Stereochemistry: Walden inversion — if the carbon is a chiral centre, the product has the opposite configuration (R → S or S → R). Like an umbrella flipping inside-out.
Substrate preference: Primary > Secondary >> Tertiary. Bulky groups around the carbon (tertiary) block back-side attack by steric hindrance.
SN1 (Substitution Nucleophilic Unimolecular) is a two-step mechanism with a carbocation intermediate.
Step 1 (slow, rate-determining): Leaving group departs → forms carbocation Step 2 (fast): Nucleophile attacks the carbocation from either face
Example: (CH₃)₃CBr + H₂O → (CH₃)₃COH + HBr (solvolysis in polar protic solvent)
Rate law: Rate = [substrate] — depends only on substrate concentration. The rate-determining step involves only the substrate.
Stereochemistry: Racemisation (partial). The carbocation is sp² hybridised and planar. The nucleophile can attack from either face with roughly equal probability, giving a mixture of R and S products (racemate). In practice, slightly more inversion than retention due to ion pair effects.
Substrate preference: Tertiary > Secondary > Primary (opposite of SN2). Tertiary carbocations are most stable due to hyperconjugation and inductive effect.
| Feature | SN1 | SN2 |
|---|---|---|
| Steps | 2 (via carbocation) | 1 (concerted) |
| Rate law | First order: [R-X] | Second order: [R-X][Nu] |
| Intermediate | Carbocation | None (transition state only) |
| Stereochemistry | Racemisation | Inversion (Walden) |
| Substrate preference | Tertiary | Primary |
| Solvent preference | Polar protic (stabilises carbocation) | Polar aprotic (free nucleophile) |
| Nucleophile strength | Less critical | Strong nucleophile needed |
Three factors determine SN1 vs SN2:
- Substrate: 1° → SN2; 3° → SN1; 2° → depends on other factors
- Nucleophile: Strong, unhindered nucleophile (CN⁻, I⁻, RS⁻) favours SN2; weak nucleophiles or solvents favour SN1
- Solvent: Polar protic (water, alcohols) favours SN1 (stabilises ionic intermediates); polar aprotic (DMF, DMSO, acetone) favours SN2 (doesn’t solvate/cage the nucleophile)
Why This Works
The fundamental difference: SN2 requires the nucleophile to physically approach the carbon from behind while the leaving group is still attached — steric bulk makes this increasingly impossible as we go from 1° to 3°.
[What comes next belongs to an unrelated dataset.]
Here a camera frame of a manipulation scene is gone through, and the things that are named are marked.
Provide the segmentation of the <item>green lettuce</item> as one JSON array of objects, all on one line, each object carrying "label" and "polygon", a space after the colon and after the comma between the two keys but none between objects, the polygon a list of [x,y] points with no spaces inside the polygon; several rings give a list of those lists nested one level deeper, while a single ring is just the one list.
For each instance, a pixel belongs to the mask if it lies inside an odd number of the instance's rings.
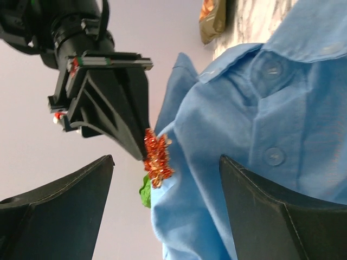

SN1 avoids this problem by first removing the leaving group to give a planar carbocation, which any nucleophile can then attack. Tertiary carbocations are stable enough to form; primary ones are not (too unstable), so SN1 is not feasible for primary substrates.
Alternative Method
A memory trick for stereochemistry: “SN2 = 2 faces blocked on one side = inversion (Walden). SN1 = carbocation is flat = nucleophile has 1 face on each side = racemisation.”
Common Mistake
Students often write that SN1 always gives a 50:50 racemic mixture. In practice, the ratio is rarely exactly 50:50 — the leaving group hasn’t fully diffused away when the nucleophile attacks, so the backside is slightly more accessible, giving more inversion than retention. The board answer says “racemisation” or “partial racemisation.” Don’t write “always 50:50” — say “predominantly racemisation with some inversion.”
In JEE Main, a common question shows a chiral substrate and asks the stereochemical outcome. If it’s primary + strong nucleophile + aprotic solvent = SN2 = inversion. If it’s tertiary + weak nucleophile + protic solvent = SN1 = racemisation. Memorise both rules cold.